I am a transplanted Floridian and this takes me back to memories of when I lived on the coast of Florida. I love serving this with fresh vegetables and risotto.
Step: 1
Preheat a large saucepan over medium heat for 2 to 3 minutes. Add 2 tablespoons oil, then add panko. Cook and stir until lightly toasted, 2 to 3 minutes. Add garlic and cook until fragrant and panko is golden brown, 1 to 2 minutes.
Step: 2
Transfer bread crumb mixture to a small bowl and add lemon zest, seafood seasoning, and 1/4 teaspoon salt; mix to combine. Set aside.
Step: 3
Wipe out the saucepan and pour in remaining oil. Season fish fillets with remaining salt and add to the pan.
Step: 4
Cook over medium heat until opaque, 2 to 3 minutes per side. An instant-read thermometer inserted into the center should read at least 145 degrees F (63 degrees C).
Step: 5
Serve fish topped with bread crumb mixture.

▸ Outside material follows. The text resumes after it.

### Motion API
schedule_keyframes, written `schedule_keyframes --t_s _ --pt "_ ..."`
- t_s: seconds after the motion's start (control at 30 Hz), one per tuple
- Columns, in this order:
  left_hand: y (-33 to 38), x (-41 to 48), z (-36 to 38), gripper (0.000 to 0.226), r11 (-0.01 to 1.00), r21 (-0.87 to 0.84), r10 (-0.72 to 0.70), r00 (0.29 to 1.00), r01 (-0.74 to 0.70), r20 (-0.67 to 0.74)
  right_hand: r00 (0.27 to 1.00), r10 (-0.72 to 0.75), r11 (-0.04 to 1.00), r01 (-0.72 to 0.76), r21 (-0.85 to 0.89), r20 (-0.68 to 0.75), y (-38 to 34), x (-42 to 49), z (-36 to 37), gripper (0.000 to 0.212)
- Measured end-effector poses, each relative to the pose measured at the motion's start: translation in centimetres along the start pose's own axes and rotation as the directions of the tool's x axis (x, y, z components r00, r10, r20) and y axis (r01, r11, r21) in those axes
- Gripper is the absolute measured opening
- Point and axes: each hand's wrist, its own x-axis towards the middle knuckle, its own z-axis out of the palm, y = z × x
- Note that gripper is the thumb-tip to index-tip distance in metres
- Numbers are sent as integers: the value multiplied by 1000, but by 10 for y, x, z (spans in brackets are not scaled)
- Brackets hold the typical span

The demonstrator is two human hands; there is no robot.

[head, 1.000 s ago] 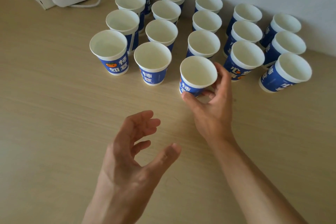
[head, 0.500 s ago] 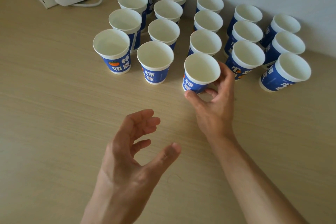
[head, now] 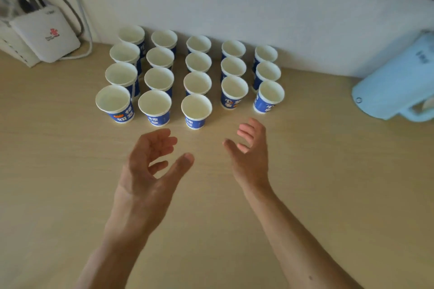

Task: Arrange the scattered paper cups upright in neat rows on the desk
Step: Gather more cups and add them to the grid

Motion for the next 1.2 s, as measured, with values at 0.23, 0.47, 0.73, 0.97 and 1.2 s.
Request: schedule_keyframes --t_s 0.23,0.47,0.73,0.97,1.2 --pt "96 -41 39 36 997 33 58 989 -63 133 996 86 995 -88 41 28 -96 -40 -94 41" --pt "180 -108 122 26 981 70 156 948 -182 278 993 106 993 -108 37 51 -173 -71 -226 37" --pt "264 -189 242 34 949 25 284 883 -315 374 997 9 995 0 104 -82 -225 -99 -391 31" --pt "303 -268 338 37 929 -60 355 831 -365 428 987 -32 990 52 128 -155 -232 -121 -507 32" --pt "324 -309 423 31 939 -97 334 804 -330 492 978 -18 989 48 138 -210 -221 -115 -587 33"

Per Serving: 247 calories; protein 27.8g; carbohydrates 10g; fat 11.6g; cholesterol 104.1mg; sodium 961.7mg.
Depriving yourself can lead to overeating , 2.00 AM snacking, and mindless eats and it’s for this mind that Riner encourages people to indulge in “fun” foods every once in a while.
Avoidance on late-night snacking and cravings , it is much necessary to include some easy foods (or what one may perceive as unnecessary ). It means , if we always order the healthiest thing on the menu but come home and graze on chips, perhaps we really wanted the burger and should have just enjoyed it in the first place."
Because it comes to eat on evening , overeating or eating too much of the wrong item of food will make lead to bad habit on sleeping. On the other side, a meal that is less than satiating not make leave you want more and resulting in reaching for an unhealthy late-night side dish even closer to sleep .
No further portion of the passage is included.